Akan tetapi, pada hakikatnya manusia yang berbuat. Manusialah yang bersuci, yang melakukan shalat, yang menunaikan zakat, yang berpuasa, yang melaksanakan ibadah haji dan umrah, yang berbuat kemaksiatan, yang berbuat ketaatan; hanya saja semua perbuatan ini ada dan terjadi dengan kehendak dan kemampuan yang diciptakan oleh Allah Subhannahu wa Ta'ala. Dan alhamdulillah hal ini sudah cukup jelas.

Keempat tingkatan yang disebutkan tadi wajib kita tetapkan untuk Allah Subhannahu wa Ta'ala. Dan hal ini tidak bertentangan apabila kita katakan bahwa manusia sebagai yang berbuat atau pelaku perbuatan.

Seperti halnya kita katakan: “Api membakar”. Padahal yang menjadikannya dapat membakar tentu saja Allah Subhannahu wa Ta'ala. Api tidak dapat membakar dengan sendirinya, sebab seandainya api dapat membakar dengan sendirinya, tentu ketika Nabi Ibrahim dilemparkan ke dalam api akan terbakar hangus.
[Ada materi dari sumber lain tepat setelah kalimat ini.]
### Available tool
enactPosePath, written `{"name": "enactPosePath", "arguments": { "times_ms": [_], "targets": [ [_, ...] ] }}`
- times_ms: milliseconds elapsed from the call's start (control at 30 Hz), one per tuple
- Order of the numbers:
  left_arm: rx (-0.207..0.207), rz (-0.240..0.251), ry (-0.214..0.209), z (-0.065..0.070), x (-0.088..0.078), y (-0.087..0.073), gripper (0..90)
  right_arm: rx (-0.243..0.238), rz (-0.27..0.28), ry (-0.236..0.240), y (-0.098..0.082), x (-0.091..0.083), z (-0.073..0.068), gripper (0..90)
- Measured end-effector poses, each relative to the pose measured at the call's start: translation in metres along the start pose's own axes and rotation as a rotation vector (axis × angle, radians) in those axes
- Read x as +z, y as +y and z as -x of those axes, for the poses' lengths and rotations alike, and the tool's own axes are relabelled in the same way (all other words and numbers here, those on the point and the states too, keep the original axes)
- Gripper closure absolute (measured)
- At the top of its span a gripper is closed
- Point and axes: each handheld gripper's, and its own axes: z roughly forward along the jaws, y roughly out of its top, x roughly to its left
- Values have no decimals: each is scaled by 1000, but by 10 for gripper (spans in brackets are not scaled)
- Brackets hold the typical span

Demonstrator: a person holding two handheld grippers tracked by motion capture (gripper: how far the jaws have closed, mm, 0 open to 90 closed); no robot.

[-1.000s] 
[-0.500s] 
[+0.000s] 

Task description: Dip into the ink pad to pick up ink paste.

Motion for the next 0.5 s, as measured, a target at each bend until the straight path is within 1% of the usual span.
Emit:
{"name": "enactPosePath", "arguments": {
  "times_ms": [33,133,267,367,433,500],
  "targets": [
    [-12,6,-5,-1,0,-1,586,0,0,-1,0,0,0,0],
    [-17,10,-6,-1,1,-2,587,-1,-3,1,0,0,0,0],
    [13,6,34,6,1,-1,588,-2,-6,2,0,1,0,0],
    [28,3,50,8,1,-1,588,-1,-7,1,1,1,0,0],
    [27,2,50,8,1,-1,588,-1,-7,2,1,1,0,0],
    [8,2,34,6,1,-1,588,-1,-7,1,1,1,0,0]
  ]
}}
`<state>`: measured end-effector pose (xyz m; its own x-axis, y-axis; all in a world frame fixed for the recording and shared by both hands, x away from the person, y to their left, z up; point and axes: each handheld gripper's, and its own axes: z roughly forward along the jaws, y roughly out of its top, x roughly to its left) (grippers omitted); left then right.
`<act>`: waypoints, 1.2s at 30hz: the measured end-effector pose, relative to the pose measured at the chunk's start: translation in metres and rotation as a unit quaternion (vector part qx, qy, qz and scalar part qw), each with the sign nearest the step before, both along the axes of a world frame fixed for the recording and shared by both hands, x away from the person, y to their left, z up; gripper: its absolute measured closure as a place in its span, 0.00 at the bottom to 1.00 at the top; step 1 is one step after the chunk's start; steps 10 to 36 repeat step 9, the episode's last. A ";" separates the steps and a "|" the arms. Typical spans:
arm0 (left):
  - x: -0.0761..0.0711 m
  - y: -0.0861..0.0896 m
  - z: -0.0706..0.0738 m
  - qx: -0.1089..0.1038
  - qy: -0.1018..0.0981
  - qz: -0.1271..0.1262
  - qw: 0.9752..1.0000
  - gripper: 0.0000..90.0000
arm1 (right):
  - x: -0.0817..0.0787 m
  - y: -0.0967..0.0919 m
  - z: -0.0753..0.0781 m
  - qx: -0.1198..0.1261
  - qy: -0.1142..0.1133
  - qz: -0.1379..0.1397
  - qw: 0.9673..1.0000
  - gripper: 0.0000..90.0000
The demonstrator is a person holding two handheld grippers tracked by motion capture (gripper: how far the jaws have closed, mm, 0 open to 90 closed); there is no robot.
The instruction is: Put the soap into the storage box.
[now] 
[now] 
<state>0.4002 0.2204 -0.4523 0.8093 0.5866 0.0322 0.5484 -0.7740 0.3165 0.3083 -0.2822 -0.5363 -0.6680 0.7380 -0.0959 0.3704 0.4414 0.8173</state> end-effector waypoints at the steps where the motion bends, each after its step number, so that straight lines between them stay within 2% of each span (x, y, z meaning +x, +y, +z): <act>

Akan tetapi, ternyata beliau tidak mengalami cedera sedikitpun, karena Allah telah berfirman kepada api itu:
“Hai api, jadilah dingin dan keselamatan bagi Ibrahim.” (Al-Anbiya: 69).

Sehingga Nabi Ibrahim Alaihissalam tidak terbakar, bahkan tetap dalam keadaan sehat wal ‘afiat.
Jadi api tidak dapat membakar dengan sendirinya, tetapi Allah-lah yang menjadikannya mempunyai kekuatan untuk membakar. Kekuatan api untuk membakar adalah sama dengan kehendak dan kemampuan dalam diri manusia untuk berbuat, tidak ada perbedaannya. Hanya saja, karena manusia mempunyai kehendak, perasaan, pilihan dan tindakan, maka secara hukum dan sebenarnya manusia dinyatakan sebagai yang berbuat. Dia akan mendapat balasan sesuai dengan apa yang diperbuatnya, karena dia berbuat menurut kehendak dan kemauannya sendiri.